Re: PostgreSQL v15.12 fails to perform PG_UPGRADE from v13 and v9 on Windows

From: Nico Williams <nico(at)cryptonector(dot)com>
To: Thomas Munro <thomas(dot)munro(at)gmail(dot)com>
Cc: Laurenz Albe <laurenz(dot)albe(at)cybertec(dot)at>, Avi Uziel <avi(dot)uziel(at)aidoc(dot)com>, Manika Singhal <manika(dot)singhal(at)enterprisedb(dot)com>, Ben Caspi <benc(at)aidoc(dot)com>, pgsql-bugs(at)lists(dot)postgresql(dot)org, Liran Amrani <lirana(at)aidoc(dot)com>, Shahar Amram <shahara(at)aidoc(dot)com>, Sandeep Thakkar <sandeep(dot)thakkar(at)enterprisedb(dot)com>, tgl(at)sss(dot)pgh(dot)pa(dot)us
Subject: Re: PostgreSQL v15.12 fails to perform PG_UPGRADE from v13 and v9 on Windows
Date: 2025-04-15 16:10:31
Message-ID: Z/6E91nSacY/8zj1@ubby
Views: Raw Message | Whole Thread | Download mbox | Resend email
Thread:
Lists: pgsql-bugs

On Thu, Apr 10, 2025 at 11:49:18AM +1200, Thomas Munro wrote:
> On Tue, Apr 8, 2025 at 5:50 PM Laurenz Albe <laurenz(dot)albe(at)cybertec(dot)at> wrote:
> > I think that we should stick with BCP-47 locale names as much as
> > possible.

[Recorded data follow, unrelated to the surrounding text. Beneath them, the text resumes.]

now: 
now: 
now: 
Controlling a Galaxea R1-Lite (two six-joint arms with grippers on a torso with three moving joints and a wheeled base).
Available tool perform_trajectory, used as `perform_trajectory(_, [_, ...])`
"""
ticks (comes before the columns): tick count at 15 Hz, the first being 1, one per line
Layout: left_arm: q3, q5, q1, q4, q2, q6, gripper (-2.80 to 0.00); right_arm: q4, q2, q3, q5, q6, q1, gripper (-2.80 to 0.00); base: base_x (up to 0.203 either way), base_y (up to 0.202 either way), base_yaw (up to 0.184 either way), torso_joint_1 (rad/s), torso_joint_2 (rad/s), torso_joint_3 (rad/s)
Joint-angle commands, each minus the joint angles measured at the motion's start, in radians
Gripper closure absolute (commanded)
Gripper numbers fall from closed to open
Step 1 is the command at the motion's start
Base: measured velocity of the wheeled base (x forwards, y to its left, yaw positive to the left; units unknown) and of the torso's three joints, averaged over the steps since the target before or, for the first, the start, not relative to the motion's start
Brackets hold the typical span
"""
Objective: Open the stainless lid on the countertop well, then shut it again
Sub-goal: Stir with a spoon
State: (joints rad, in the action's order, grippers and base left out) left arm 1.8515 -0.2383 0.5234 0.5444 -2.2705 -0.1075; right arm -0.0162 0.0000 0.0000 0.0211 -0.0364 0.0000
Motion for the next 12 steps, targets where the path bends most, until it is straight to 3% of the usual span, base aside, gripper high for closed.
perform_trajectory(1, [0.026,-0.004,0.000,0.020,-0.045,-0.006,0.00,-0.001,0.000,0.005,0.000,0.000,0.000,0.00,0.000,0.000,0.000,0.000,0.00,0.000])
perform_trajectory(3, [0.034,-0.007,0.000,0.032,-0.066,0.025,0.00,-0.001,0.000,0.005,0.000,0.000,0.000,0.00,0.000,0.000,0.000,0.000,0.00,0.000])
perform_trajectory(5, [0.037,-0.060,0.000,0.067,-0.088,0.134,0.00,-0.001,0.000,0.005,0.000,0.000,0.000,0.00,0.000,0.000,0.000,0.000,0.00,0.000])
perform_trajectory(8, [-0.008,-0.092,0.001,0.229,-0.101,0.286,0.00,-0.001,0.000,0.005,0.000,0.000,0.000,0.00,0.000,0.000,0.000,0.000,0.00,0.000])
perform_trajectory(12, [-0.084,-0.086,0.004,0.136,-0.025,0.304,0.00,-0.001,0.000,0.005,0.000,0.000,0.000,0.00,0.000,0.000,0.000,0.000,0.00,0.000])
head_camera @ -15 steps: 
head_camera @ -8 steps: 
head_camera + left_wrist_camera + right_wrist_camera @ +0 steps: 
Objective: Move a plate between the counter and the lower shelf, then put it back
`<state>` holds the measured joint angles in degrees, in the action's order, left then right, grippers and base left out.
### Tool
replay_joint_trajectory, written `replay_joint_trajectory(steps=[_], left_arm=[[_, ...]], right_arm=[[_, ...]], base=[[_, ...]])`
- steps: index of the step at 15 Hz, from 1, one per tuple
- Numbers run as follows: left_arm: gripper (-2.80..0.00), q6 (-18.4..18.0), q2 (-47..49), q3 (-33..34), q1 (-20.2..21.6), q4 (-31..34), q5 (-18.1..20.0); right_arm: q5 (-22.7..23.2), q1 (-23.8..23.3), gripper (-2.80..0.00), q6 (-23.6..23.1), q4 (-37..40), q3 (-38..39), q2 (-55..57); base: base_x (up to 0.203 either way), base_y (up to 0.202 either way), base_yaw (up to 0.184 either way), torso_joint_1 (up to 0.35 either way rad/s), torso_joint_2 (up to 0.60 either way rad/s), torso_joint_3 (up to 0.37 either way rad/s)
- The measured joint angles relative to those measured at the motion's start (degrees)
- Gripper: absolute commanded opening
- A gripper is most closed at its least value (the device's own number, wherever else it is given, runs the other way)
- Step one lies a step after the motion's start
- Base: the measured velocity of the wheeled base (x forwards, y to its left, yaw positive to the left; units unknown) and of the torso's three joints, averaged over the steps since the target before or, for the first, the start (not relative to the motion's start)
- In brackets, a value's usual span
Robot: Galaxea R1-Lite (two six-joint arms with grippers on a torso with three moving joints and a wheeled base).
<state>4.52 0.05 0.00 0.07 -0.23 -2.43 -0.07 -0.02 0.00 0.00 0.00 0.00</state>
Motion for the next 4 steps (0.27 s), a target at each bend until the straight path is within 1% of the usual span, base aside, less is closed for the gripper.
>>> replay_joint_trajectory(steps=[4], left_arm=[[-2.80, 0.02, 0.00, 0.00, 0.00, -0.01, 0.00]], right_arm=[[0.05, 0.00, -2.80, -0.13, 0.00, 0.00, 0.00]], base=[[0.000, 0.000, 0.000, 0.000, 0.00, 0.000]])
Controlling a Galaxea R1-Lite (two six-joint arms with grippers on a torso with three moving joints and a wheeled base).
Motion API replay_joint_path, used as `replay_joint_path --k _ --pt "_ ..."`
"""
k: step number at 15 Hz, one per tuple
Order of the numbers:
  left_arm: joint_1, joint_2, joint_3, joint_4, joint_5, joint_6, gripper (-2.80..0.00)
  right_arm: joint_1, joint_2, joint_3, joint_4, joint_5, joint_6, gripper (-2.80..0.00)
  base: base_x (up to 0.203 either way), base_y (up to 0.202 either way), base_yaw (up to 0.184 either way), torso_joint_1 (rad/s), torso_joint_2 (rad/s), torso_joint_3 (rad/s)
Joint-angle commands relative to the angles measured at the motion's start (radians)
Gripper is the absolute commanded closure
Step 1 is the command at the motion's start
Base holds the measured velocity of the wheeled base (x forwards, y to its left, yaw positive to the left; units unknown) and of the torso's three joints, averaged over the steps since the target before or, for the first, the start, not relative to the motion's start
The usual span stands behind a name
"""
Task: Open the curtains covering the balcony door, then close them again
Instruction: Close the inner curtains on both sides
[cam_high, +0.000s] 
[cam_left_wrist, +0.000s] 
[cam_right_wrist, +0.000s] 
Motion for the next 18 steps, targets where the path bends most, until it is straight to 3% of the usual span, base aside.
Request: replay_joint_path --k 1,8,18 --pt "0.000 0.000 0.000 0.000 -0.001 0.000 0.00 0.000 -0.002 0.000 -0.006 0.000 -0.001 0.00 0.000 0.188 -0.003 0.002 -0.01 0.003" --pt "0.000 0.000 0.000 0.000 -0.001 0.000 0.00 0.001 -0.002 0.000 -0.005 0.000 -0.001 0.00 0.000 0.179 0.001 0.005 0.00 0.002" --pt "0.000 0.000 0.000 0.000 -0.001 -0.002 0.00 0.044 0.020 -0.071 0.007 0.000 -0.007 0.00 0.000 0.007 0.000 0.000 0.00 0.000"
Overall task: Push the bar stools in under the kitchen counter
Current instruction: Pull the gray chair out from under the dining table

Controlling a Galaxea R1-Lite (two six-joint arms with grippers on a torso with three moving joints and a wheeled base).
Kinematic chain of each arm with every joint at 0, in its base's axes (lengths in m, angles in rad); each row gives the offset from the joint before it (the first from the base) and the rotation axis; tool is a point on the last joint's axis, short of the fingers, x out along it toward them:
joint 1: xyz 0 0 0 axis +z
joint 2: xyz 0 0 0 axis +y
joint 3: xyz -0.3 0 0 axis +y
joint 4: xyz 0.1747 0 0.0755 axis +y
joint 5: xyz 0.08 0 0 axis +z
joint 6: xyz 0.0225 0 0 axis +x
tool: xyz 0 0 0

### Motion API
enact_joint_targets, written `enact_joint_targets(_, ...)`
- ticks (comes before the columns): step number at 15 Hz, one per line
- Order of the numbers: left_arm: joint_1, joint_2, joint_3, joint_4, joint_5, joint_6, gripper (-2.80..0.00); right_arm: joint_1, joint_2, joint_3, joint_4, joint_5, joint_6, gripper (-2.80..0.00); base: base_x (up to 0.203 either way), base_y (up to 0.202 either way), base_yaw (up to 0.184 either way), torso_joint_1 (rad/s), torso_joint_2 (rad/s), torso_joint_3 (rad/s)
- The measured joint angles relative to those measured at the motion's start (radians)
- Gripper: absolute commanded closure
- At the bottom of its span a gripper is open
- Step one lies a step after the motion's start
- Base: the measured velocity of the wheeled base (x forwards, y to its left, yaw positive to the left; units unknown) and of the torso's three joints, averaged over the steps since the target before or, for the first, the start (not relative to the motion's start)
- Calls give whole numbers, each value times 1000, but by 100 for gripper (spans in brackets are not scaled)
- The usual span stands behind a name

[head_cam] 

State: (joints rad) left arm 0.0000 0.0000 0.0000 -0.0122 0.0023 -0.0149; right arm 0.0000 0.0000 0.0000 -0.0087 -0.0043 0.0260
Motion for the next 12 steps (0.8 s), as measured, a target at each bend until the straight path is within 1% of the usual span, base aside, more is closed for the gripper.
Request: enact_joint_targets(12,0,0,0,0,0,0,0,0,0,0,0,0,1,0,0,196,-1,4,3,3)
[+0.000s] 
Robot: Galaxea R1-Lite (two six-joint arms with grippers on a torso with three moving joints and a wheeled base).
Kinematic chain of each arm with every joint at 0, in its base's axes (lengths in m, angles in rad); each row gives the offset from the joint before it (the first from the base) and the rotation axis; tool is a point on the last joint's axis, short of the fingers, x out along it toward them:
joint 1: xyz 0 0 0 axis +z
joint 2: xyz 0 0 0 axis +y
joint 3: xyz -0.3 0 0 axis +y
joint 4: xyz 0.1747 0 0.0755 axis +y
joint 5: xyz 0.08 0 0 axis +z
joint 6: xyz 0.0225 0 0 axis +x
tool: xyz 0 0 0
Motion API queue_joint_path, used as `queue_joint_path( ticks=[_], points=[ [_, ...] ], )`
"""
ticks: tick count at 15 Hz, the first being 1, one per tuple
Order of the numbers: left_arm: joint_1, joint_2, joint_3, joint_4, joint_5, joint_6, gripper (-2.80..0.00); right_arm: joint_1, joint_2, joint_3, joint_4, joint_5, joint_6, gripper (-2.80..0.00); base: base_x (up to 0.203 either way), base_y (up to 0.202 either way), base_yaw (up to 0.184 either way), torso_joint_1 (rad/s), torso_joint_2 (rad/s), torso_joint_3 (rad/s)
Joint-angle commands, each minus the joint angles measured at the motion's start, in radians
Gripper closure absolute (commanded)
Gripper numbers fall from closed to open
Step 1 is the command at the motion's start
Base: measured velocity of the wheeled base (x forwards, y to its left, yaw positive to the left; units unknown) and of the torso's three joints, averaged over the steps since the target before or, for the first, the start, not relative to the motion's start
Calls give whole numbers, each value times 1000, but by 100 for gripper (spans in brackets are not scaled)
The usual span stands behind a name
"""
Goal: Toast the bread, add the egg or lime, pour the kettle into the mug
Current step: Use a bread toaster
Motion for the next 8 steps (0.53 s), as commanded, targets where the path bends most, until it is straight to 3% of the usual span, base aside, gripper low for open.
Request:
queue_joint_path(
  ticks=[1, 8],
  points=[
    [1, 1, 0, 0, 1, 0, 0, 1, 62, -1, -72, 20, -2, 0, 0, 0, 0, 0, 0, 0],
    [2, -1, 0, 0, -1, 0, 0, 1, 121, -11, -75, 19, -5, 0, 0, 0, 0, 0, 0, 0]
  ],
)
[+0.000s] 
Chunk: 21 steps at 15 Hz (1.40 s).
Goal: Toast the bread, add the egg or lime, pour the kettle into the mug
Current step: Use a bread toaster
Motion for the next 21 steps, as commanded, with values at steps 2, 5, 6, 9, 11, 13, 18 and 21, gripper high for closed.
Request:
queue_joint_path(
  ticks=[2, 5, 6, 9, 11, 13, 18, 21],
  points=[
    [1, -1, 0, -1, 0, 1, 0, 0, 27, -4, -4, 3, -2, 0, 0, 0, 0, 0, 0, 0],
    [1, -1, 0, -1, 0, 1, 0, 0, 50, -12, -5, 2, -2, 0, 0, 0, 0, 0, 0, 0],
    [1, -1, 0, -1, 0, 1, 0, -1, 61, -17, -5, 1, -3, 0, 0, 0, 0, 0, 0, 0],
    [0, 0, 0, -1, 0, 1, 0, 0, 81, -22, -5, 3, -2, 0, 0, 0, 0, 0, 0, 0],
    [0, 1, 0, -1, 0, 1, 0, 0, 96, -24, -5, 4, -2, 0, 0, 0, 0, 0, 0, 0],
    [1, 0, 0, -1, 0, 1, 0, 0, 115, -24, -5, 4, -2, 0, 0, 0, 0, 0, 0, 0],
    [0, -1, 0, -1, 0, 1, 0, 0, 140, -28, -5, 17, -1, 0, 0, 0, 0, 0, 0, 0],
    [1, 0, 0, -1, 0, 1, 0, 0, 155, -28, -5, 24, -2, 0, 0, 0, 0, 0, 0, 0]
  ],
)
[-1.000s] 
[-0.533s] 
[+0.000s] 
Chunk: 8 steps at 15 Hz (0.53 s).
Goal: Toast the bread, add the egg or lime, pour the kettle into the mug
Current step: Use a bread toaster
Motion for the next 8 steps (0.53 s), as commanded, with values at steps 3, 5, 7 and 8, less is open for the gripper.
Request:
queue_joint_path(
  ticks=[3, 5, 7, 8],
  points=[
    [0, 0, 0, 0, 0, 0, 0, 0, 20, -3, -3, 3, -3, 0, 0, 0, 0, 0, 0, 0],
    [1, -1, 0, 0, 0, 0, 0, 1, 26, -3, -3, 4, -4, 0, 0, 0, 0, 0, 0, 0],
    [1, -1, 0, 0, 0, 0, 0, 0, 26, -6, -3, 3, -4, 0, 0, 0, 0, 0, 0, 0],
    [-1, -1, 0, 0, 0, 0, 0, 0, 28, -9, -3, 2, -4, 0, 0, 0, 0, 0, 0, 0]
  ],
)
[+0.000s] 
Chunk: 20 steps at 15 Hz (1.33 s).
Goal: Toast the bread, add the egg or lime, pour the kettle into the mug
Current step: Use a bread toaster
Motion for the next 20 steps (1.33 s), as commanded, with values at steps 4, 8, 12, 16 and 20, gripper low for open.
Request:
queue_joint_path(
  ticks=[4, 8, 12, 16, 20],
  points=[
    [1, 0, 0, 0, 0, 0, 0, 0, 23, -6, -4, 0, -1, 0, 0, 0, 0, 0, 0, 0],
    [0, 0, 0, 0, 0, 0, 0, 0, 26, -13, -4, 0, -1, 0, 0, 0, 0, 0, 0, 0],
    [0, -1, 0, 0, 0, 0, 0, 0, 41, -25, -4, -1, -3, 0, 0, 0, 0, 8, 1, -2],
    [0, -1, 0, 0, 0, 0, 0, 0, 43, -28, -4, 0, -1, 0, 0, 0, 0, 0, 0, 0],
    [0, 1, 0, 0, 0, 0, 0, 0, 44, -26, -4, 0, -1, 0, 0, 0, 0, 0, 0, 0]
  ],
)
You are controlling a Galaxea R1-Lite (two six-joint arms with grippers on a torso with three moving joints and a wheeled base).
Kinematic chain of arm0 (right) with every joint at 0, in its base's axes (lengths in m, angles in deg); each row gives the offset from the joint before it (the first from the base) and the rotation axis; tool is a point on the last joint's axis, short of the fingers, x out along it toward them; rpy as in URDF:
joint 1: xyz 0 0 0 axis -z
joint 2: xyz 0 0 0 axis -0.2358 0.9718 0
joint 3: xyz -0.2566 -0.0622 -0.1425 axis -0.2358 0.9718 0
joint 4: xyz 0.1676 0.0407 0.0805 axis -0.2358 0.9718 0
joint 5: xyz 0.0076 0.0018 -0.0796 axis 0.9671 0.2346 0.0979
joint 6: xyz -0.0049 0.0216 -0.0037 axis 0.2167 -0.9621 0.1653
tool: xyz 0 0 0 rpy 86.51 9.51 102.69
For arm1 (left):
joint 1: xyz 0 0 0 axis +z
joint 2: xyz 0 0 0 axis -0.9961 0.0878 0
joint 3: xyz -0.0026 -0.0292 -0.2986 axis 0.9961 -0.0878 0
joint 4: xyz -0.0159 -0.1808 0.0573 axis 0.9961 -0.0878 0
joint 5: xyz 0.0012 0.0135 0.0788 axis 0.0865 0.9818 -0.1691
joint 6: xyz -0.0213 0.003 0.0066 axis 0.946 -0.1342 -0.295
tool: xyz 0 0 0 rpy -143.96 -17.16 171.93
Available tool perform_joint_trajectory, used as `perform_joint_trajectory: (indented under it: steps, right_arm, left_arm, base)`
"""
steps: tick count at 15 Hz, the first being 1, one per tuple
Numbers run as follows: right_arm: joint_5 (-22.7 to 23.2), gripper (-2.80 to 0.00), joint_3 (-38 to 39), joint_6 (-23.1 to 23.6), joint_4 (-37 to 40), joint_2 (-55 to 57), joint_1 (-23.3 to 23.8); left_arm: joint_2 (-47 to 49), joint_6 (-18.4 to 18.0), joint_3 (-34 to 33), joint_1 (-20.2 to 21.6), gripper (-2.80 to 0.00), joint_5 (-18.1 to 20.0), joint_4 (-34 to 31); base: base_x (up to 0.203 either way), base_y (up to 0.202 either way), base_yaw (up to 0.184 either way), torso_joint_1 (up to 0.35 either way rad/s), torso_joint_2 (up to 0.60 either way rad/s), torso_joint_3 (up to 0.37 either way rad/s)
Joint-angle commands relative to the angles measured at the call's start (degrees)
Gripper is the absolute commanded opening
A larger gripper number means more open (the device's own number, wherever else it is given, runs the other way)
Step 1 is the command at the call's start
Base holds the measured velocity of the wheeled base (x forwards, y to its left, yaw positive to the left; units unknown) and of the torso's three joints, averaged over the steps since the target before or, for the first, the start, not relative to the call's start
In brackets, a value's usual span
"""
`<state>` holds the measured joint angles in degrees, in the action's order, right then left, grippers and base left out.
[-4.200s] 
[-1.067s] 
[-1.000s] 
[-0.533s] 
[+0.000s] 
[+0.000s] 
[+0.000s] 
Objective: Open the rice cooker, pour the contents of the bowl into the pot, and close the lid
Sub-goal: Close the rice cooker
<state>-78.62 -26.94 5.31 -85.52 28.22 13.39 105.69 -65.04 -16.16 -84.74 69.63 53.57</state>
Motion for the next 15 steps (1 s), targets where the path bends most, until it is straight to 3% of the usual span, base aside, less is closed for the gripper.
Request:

The problem with the long locale names is not only
> > non-ASCII characters, but that Microsoft keeps changing these names,
> > and PostgreSQL persists them in the catalog, which causes trouble if
> > Windows is upgraded.
>
> +100

With respect, BCP-47 defines language tags, not locale names. A locale
name definitely needs a way to identify a language, so BCP-47 can be
part of a locale identifier, but a locale needs more than that: it also
needs a way to identify the codeset used in that locale.

The original post in this thread had postgres using `English_United
States.1252` as the locale name, no part of which is BCP-47-like, but
also BCP-47 has no way of encoding "codepage 1252" as the codeset
because BCP-47 is specifically and only about languages, not codesets.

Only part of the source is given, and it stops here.